RMU is planning to have students move into dorms but with increased sanitizing and close monitoring of everyone's health.

Classes will be a bit different, too.

"In a classroom, you can monitor people coming in for temperatures and have them sit separately. You can have them wear masks. You can have your faculty - of course, you have to protect that group - they can wear masks as well."

Changes to campus dining will include more widely-spaced seating and assigned times to reduce crowding. Takeout will be encouraged.

Sports are an open question for now.

For students who get infected, isolation will be possible in a currently unused dorm building.

And the school plans to create a "Colonial Corps" of campus personnel trained to do contact tracing after anyone tests positive.

It may all seem a bit daunting, but know this about Dr. Howard: he's a Rhodes Scholar, retired Air Force helicopter pilot and intelligence officer who was awarded the Bronze Star.

"I've seen soldiers go downrange in Afghanistan and do things they didn't think they could do," he says. "And I know Pittsburgh.

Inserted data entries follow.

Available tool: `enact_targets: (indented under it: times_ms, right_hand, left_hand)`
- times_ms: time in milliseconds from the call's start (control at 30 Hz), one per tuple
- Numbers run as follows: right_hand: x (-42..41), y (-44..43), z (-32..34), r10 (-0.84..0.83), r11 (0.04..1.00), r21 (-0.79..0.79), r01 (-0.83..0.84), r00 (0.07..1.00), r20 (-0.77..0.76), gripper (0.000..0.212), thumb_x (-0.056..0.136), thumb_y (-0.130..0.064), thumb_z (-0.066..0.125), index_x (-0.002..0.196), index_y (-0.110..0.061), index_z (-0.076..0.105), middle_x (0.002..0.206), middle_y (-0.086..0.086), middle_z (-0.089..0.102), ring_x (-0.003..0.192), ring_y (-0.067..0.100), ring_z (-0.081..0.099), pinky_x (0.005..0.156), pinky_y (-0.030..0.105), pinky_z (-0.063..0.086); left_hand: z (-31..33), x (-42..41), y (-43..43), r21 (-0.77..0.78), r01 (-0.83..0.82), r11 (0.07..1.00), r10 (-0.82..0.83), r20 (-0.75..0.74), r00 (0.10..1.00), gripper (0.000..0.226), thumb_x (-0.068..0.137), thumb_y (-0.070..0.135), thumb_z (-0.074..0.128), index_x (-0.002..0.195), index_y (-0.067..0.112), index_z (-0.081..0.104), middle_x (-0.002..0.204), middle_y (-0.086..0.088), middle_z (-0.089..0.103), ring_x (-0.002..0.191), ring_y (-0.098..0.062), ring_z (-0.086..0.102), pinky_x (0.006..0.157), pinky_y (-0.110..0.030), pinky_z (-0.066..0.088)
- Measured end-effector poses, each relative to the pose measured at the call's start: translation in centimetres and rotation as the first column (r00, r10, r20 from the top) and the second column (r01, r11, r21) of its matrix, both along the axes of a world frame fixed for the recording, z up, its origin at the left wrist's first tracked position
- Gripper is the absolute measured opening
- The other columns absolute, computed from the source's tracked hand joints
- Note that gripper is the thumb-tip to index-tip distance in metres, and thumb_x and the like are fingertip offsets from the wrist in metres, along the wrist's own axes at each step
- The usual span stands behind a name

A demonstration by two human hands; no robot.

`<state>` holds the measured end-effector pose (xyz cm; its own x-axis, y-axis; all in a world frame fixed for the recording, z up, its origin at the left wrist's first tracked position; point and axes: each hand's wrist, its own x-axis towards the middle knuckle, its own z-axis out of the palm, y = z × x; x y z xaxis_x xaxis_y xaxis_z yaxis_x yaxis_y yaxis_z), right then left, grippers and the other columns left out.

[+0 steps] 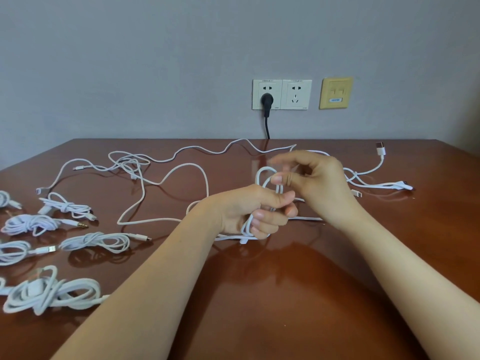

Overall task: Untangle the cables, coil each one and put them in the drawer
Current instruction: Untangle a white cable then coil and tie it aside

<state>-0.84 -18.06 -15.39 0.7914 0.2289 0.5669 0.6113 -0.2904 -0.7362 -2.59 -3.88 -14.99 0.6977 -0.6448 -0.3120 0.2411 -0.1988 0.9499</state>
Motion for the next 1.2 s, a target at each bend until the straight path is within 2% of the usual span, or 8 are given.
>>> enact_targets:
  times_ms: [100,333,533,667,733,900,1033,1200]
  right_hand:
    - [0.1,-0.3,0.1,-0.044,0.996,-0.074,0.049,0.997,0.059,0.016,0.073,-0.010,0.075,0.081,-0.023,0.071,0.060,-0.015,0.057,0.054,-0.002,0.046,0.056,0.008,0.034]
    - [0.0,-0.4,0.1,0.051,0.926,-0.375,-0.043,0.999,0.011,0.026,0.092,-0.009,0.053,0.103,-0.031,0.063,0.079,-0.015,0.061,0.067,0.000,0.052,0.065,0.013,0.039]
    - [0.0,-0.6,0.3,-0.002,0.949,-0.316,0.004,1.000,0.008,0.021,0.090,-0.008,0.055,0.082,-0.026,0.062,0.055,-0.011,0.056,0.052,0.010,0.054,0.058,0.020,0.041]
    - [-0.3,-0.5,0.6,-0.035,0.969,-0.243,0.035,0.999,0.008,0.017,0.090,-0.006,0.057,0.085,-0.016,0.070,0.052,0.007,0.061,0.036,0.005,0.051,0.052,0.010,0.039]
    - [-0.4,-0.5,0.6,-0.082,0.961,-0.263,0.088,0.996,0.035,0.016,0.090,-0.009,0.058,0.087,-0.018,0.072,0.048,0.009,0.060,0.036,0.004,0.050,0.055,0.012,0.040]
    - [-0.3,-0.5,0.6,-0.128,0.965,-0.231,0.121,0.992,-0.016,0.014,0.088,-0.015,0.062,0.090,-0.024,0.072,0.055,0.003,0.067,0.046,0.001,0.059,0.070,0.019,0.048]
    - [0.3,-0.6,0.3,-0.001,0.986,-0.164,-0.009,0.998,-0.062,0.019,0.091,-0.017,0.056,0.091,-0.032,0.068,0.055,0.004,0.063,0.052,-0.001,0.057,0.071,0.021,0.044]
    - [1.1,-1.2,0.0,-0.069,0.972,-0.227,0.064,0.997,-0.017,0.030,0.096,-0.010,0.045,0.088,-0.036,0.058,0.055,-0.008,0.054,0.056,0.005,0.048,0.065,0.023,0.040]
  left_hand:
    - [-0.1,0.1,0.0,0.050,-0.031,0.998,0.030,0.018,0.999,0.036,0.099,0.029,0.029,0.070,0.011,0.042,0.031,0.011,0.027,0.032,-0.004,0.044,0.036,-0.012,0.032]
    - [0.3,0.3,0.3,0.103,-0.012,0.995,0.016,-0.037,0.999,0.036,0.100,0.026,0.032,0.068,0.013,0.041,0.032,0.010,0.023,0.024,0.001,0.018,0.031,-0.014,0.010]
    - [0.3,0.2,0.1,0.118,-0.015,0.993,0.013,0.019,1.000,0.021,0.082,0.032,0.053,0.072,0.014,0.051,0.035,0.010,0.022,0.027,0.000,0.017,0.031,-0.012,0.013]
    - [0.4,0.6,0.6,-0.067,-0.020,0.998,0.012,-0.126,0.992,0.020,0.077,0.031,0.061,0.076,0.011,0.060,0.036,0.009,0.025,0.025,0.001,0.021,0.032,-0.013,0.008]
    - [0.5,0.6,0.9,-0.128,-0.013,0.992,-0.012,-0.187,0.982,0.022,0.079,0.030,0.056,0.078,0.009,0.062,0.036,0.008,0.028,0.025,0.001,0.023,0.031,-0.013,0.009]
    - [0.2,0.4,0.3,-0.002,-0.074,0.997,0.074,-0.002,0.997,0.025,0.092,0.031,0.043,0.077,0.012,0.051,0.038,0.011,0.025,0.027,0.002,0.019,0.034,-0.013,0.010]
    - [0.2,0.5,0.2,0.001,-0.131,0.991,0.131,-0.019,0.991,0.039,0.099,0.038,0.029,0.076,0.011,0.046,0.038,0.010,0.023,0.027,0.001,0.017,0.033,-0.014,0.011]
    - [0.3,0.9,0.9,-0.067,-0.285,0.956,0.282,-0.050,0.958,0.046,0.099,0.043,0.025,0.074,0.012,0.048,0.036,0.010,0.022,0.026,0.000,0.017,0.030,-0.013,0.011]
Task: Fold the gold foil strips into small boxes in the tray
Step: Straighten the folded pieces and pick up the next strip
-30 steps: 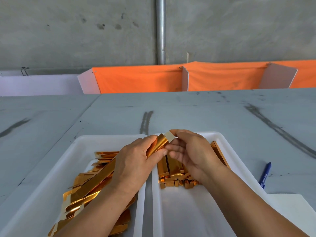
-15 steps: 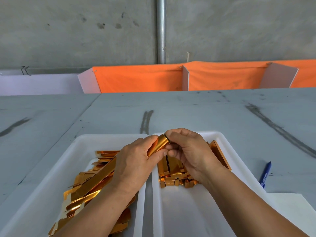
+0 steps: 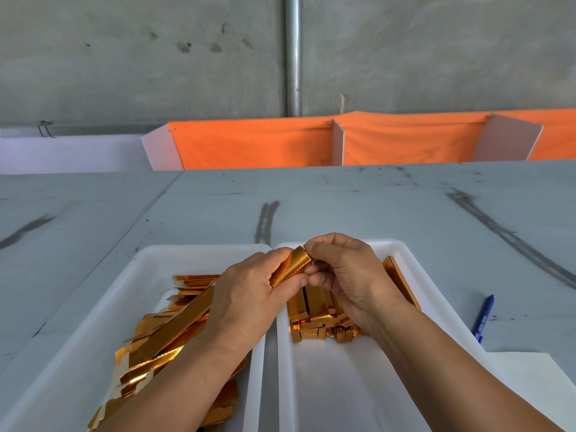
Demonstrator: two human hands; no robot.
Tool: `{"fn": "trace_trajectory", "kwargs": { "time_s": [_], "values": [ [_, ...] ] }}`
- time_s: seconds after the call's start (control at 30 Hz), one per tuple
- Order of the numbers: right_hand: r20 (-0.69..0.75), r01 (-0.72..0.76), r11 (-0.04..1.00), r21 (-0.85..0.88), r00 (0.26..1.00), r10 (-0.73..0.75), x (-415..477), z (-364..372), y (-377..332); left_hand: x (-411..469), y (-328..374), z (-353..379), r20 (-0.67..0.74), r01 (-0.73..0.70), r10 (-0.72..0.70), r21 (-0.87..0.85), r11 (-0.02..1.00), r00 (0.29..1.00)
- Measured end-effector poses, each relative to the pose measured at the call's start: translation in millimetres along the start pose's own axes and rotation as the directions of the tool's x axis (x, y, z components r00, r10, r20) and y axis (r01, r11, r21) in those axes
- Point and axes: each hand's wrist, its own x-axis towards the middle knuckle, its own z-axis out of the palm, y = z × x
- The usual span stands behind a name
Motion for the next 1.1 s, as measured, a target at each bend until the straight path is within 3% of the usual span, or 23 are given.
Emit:
{"fn": "trace_trajectory", "kwargs": {
  "time_s": [0.4,1.1],
  "values": [
    [-0.002,0.104,0.979,-0.177,0.994,-0.106,-0.2,-1.6,3.2,0.0,-1.5,0.3,-0.009,0.017,-0.017,0.010,1.000,1.000],
    [0.048,0.099,0.984,-0.148,0.995,-0.093,-0.1,-3.7,4.5,-0.4,-1.2,-1.2,-0.050,0.038,-0.037,0.016,0.999,0.998]
  ]
}}
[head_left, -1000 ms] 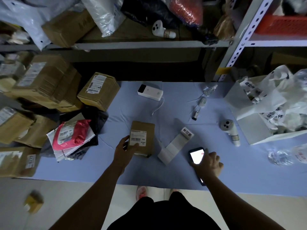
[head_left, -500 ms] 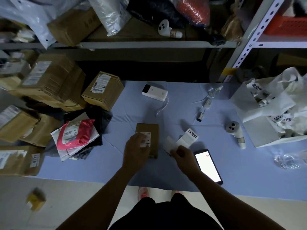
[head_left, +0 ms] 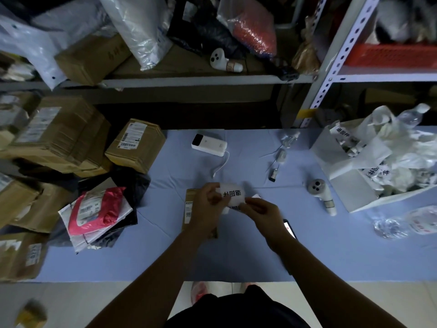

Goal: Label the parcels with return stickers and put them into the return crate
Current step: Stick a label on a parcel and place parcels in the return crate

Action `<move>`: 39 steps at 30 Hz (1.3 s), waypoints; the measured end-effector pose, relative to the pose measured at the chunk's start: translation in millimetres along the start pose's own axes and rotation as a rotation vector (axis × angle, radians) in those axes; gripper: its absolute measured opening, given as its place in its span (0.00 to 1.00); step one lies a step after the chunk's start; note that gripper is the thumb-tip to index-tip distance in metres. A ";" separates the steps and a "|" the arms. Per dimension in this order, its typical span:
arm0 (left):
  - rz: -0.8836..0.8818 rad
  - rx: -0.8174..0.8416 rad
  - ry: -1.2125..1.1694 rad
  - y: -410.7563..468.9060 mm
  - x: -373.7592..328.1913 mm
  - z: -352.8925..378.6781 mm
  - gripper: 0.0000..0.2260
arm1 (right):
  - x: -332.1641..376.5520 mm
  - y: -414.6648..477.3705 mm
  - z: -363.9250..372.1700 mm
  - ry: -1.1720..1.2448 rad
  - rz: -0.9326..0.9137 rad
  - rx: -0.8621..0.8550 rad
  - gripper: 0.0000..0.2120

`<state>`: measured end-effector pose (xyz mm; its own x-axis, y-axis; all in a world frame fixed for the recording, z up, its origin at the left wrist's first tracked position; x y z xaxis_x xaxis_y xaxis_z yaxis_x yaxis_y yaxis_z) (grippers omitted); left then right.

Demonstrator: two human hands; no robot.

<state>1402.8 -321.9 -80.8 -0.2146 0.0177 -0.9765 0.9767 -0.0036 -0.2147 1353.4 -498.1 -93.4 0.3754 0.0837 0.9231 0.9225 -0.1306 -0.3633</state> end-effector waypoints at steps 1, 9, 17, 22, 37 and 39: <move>0.008 -0.009 -0.010 0.5 -3.2 -0.4 0.18 | 0.6 -1.9 1.2 -0.040 -0.018 0.009 0.05; 0.489 0.254 0.503 -0.4 -2.7 10.8 0.15 | 12.1 -1.2 6.3 -0.190 -0.188 -0.003 0.07; 0.421 0.279 0.602 6.4 9.9 8.9 0.14 | 9.3 1.0 9.1 -0.297 -0.260 -0.041 0.08; 0.320 0.265 0.499 5.2 11.6 5.5 0.09 | 1.8 5.7 9.5 -0.314 -0.311 -0.072 0.05; 0.327 0.278 0.393 -5.5 3.4 0.2 0.04 | 1.7 -1.4 11.0 -0.320 -0.332 -0.052 0.06; 0.309 0.283 0.417 -4.5 6.1 -1.2 0.04 | 4.1 -3.4 10.2 -0.323 -0.328 -0.056 0.05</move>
<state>1397.1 -320.6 -85.8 0.1566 0.3648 -0.9178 0.9412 -0.3368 0.0267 1352.7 -487.3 -89.7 0.0815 0.4319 0.8982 0.9943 -0.0980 -0.0431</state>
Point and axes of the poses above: each hand's wrist, its own y-axis towards the middle knuckle, its own z-axis out of the palm, x = y × z, the point moved 3 cm from there along y, towards the middle knuckle, and after that the axes turned 6 degrees about -y, right-handed, at the moved point
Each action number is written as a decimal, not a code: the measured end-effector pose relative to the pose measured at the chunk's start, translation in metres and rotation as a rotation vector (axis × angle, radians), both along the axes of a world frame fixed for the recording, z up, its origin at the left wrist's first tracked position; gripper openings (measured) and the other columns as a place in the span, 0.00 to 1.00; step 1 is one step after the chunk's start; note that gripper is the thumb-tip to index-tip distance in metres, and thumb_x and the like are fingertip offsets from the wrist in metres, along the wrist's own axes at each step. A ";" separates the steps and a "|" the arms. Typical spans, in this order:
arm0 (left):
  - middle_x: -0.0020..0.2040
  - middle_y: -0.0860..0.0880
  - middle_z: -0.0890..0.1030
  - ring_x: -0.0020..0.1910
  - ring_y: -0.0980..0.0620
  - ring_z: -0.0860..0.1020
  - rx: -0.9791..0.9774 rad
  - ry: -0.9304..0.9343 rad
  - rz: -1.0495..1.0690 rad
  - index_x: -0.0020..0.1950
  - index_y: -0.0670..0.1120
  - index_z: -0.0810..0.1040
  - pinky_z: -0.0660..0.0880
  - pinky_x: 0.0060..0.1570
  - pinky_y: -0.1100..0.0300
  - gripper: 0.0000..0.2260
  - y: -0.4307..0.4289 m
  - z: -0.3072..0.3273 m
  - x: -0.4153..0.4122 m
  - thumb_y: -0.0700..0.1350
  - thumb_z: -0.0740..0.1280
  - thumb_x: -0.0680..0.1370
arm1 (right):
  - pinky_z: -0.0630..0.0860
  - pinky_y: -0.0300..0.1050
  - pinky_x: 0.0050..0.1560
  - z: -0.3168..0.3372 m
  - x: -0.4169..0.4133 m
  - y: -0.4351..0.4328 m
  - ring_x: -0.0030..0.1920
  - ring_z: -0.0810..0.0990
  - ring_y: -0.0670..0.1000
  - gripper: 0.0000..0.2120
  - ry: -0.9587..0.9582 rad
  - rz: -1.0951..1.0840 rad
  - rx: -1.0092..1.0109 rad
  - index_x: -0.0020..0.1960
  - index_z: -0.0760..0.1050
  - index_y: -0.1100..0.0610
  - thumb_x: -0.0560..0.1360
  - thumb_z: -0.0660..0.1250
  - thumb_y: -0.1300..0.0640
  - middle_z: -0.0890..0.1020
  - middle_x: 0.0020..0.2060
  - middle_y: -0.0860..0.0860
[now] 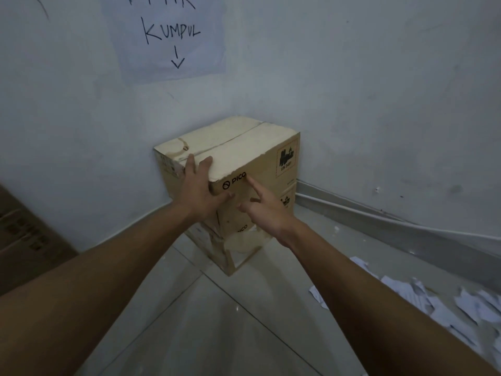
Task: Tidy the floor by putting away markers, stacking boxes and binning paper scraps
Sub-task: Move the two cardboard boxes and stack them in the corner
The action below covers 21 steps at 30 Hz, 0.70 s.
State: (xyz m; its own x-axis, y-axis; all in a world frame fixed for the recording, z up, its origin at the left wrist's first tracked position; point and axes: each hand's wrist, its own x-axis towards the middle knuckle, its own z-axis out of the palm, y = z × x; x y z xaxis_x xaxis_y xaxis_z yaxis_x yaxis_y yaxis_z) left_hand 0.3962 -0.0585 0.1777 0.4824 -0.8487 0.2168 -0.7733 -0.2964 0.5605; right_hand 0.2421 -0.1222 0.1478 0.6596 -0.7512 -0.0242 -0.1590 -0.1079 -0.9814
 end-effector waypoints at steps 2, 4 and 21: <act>0.80 0.40 0.42 0.79 0.42 0.45 -0.001 0.008 -0.007 0.79 0.46 0.54 0.56 0.75 0.48 0.42 0.001 -0.001 0.002 0.51 0.75 0.72 | 0.71 0.40 0.60 -0.001 0.001 0.000 0.66 0.73 0.46 0.35 0.010 0.001 -0.006 0.78 0.57 0.45 0.76 0.66 0.58 0.71 0.66 0.41; 0.80 0.40 0.42 0.79 0.43 0.45 0.002 0.007 -0.012 0.79 0.46 0.55 0.55 0.76 0.49 0.42 0.001 -0.001 0.005 0.51 0.75 0.72 | 0.72 0.41 0.62 0.000 0.000 0.000 0.65 0.73 0.46 0.34 0.022 0.009 -0.004 0.79 0.56 0.45 0.76 0.66 0.59 0.70 0.70 0.43; 0.74 0.46 0.68 0.73 0.44 0.63 -0.176 -0.524 -0.032 0.69 0.51 0.72 0.60 0.65 0.40 0.24 0.015 -0.010 -0.029 0.49 0.70 0.73 | 0.69 0.39 0.57 -0.008 -0.036 -0.001 0.63 0.73 0.46 0.21 0.122 -0.113 -0.113 0.72 0.69 0.52 0.79 0.64 0.58 0.74 0.68 0.49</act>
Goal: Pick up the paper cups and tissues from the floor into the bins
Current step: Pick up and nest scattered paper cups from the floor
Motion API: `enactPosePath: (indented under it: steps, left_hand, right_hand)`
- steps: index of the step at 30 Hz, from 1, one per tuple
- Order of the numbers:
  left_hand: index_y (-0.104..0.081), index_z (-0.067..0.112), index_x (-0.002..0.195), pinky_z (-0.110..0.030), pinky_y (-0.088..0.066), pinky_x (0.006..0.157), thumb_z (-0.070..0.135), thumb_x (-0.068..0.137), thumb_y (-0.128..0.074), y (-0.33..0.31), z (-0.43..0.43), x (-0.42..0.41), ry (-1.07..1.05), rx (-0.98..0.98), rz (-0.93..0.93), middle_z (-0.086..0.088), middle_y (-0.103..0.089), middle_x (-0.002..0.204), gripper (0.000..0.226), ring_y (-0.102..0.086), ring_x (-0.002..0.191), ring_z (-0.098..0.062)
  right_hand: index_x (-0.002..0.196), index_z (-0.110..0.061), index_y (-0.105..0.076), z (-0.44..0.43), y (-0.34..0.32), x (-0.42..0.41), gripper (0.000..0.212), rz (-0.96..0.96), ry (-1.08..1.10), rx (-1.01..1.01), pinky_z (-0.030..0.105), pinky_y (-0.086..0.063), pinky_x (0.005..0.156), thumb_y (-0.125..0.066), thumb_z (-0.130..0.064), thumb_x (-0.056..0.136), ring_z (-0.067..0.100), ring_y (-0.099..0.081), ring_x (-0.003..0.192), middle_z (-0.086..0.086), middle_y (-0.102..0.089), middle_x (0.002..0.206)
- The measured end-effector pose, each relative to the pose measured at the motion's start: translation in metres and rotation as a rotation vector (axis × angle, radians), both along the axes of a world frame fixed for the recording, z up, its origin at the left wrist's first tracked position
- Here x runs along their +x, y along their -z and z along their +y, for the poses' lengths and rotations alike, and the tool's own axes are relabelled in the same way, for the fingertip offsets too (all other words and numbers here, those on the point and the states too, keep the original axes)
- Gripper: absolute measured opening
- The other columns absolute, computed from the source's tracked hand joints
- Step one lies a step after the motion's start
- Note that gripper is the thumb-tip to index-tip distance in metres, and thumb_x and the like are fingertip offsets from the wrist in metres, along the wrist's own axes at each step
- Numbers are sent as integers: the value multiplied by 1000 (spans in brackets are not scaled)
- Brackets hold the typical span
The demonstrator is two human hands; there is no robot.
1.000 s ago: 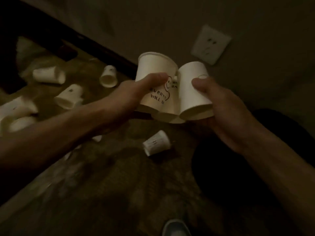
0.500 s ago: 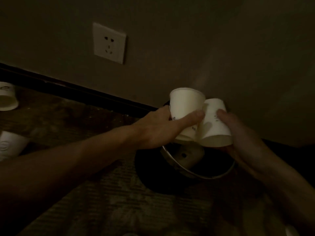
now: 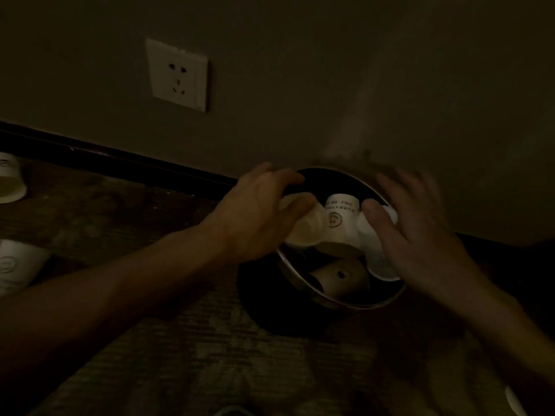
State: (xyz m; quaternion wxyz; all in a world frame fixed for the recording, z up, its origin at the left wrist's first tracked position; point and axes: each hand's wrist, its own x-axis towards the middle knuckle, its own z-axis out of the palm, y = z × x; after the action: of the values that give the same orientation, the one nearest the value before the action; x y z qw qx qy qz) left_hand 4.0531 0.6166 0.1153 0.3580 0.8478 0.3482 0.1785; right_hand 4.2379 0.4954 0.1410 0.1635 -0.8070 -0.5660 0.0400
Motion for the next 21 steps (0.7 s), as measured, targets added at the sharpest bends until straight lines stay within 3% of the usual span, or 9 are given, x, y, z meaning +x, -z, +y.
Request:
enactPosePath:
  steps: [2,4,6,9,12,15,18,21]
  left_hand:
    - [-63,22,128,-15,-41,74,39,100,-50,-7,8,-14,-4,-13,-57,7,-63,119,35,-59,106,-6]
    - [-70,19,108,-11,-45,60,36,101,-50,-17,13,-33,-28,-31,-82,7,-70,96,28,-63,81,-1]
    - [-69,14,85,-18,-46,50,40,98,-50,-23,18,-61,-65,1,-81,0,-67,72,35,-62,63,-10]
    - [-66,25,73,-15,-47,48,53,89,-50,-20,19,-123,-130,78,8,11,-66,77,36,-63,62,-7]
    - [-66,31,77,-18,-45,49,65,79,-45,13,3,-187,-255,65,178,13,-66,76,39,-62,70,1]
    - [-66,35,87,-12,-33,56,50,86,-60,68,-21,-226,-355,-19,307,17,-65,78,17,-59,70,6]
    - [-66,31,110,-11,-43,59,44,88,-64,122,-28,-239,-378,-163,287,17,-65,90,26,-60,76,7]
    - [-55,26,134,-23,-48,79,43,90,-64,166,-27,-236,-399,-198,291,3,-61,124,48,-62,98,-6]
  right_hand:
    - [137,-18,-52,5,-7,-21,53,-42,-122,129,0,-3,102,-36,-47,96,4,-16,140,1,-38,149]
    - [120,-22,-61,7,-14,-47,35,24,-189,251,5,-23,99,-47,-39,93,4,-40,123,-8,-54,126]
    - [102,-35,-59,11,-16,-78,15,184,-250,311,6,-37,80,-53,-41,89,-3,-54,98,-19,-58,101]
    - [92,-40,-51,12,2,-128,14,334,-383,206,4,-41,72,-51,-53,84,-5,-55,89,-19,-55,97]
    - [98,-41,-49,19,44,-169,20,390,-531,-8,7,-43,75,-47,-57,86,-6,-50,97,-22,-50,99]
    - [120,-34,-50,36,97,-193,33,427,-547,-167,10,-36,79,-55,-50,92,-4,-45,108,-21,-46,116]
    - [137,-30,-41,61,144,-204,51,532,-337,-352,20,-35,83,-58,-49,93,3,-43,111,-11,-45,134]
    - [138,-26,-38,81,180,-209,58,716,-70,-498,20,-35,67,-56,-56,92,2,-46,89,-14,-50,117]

We have a history of overcoming adversity. There is a reservoir within you as a human being that you didn't know you can tap into. And when you do, you can do this. So we're going to do this safely and we're going to do it together and we're going to do it the right way."

Other local colleges that have announced plans to have in-person classes this fall include Duquesne University, West Virginia University, Waynesburg University, California University of Pennsylvania and Grove City College.